SMS phishing remained stable during the quarter. We have confirmed a trend of using different sender numbers for each recipient. The attackers’ aim is to evade the systems put in place by operators to protect their customers.

One case targeting a Luxembourg bank was reported in which the aim was to steal Token numbers from potential victims.

Masquerade attacks – CEO fraud

CEO fraud increased in the second quarter of 2020.

The targets are always medium-sized and large Luxembourg companies. Attackers prefer to target workplaces where contact with managers is rare. This phenomenon has been accentuated by social distancing measures.
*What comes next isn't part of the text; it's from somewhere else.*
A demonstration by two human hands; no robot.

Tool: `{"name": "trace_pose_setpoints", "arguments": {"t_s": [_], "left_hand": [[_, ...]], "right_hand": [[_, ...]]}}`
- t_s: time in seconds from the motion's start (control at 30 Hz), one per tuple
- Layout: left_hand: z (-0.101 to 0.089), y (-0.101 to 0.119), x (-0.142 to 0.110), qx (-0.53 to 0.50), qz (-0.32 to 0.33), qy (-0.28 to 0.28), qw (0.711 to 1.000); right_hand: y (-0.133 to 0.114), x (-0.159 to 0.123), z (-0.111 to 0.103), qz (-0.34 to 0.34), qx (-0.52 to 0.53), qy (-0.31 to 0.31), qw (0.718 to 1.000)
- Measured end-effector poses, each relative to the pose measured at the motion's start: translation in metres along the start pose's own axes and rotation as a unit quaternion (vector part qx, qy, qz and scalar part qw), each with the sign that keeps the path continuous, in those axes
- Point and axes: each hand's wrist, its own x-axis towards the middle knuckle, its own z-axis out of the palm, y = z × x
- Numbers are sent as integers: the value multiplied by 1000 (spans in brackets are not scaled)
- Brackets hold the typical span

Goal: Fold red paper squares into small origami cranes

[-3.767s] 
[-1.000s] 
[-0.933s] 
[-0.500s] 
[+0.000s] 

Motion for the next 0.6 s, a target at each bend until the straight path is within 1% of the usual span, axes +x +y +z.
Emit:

Spoofing techniques are becoming increasingly sophisticated: e-mail is still the main means of communication used, but the e-mails are designed in such a way that no one suspects anything.

Fraud – Brand spoofing

The presence of fake company profiles on social media has increased, with a peak at the end of April. Fake Facebook pages impersonating company profiles have been identified, with similar cases in Austria, Switzerland and France. These pages are used to propose malicious content, mainly phishing.

Availability – DDoS attacks

The number of high-impact DDoS attacks has stabilised. Exposed targets have received many recurrent attacks. Other high-profile cases have been reported but in a more isolated and ad hoc manner. We encourage companies experiencing such attacks to contact POST CyberForce to find viable solutions and reduce the risk of recurrence.

Abusive content – Spam

The volume of spam remained relatively stable during the quarter. The COVID-19 crisis has been a source of “inspiration” for some of the people behind this undesirable content, who have put out ads for masks from China or a wide range of accessories to protect against COVID. In addition to e-mail spam, we are seeing a significant increase in SMS spam campaigns, where recipients are encouraged to register with an online gaming site or to contact an e-mail address specified in the SMS.